Она умолкла. Мне было неприятно узнать все это. Я говорил себе, что завтра же смоюсь в Париж, чувствуя, что не смогу больше оставаться здесь.
— Скажите-ка, поскольку уж он вернулся, этот ваш Казанова, вы не могли бы скрыться с ним вместе?
— Нет.
— Почему?
— Потому что он разорен. Его отец умер в долгах. Морис поселился в комнате служанки, под крышей. Он фотограф, живет плохо. Я… я ему помогаю.
Вот это мило! Мадам пользуется кассой похоронного бюро, чтобы подкармливать своего кавалера! Мне это не понравилось. Все трое — Морис, Жермена и Ашилл — казались мне сборищем трусов и гнусных подлецов. Да, здесь явно не хватало кислорода.
Мне стукнуло в голову:
— А почему, собственно, вы рассказываете мне все это?
— Ну, я…
— Давайте выкладывайте.
— Когда муж меня ударил, я сказала, что с меня хватит. Я убежала, чтобы… напугать его. Я так поступила впервые. Надеюсь, это его успокоит. Но я вернусь…
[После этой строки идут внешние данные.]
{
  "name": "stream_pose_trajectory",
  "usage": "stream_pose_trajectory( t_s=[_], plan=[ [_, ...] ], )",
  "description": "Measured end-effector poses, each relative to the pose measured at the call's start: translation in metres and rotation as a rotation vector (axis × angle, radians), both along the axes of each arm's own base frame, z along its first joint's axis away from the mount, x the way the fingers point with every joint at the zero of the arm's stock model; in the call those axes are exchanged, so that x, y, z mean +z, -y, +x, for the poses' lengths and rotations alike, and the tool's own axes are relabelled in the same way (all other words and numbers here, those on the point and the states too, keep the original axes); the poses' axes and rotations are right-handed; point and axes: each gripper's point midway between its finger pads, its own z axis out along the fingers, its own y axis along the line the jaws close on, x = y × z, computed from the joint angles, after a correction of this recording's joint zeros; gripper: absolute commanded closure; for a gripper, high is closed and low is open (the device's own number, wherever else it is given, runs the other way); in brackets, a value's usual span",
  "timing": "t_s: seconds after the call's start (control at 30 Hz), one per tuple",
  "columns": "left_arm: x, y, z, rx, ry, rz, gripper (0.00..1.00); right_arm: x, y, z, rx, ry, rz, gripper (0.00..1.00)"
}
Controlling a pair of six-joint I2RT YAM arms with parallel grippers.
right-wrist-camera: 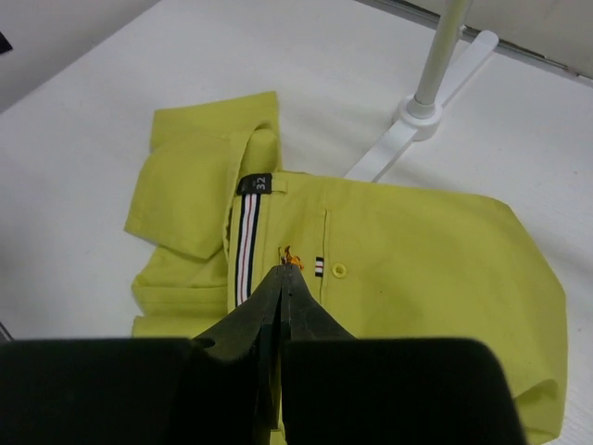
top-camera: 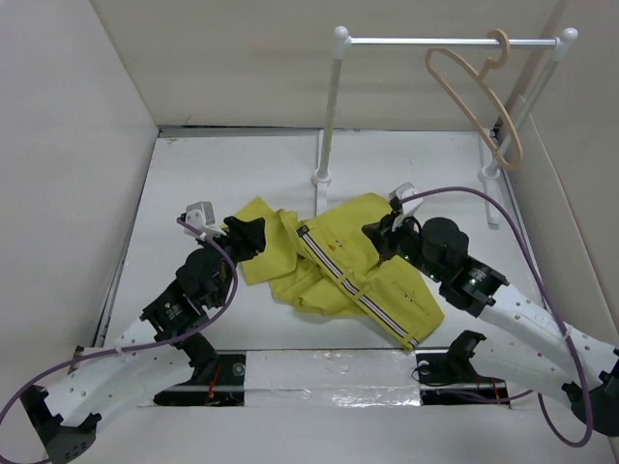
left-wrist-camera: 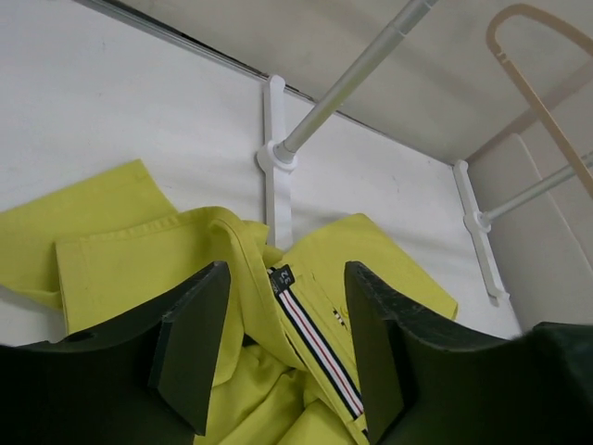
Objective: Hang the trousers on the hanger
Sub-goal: Flatten out the trousers at the center of the board.
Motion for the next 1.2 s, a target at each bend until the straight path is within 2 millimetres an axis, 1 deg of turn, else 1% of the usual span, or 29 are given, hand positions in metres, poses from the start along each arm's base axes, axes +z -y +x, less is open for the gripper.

— А почему вы осмелились именно сегодня?
— Из-за вас. С тех пор как вы здесь, я чувствую себя более сильной. Мне кажется, что вы мой друг.
— Согласен, я ваш друг.
— Тогда я попрошу вас о другой услуге.
— Валяйте.
— Это трудно сказать…
— После ваших признаний, есть ли что-то еще, что было бы трудно мне объяснить, малышка?
— Это так. Ну так вот, завтра в Пон-де-Лэр базарный день.
— Где это?
— Пон-де-Лэр — большой поселок, недалеко отсюда. По четвергам я беру грузовик и еду за продуктами на неделю, потому что там они дешевле. Морис живет в Пон-де-Лэре.
— Ясно… Значит, вы кувыркаетесь с ним по четвергам?
Даже не слова, а мой иронический тон заставил женщину вздрогнуть.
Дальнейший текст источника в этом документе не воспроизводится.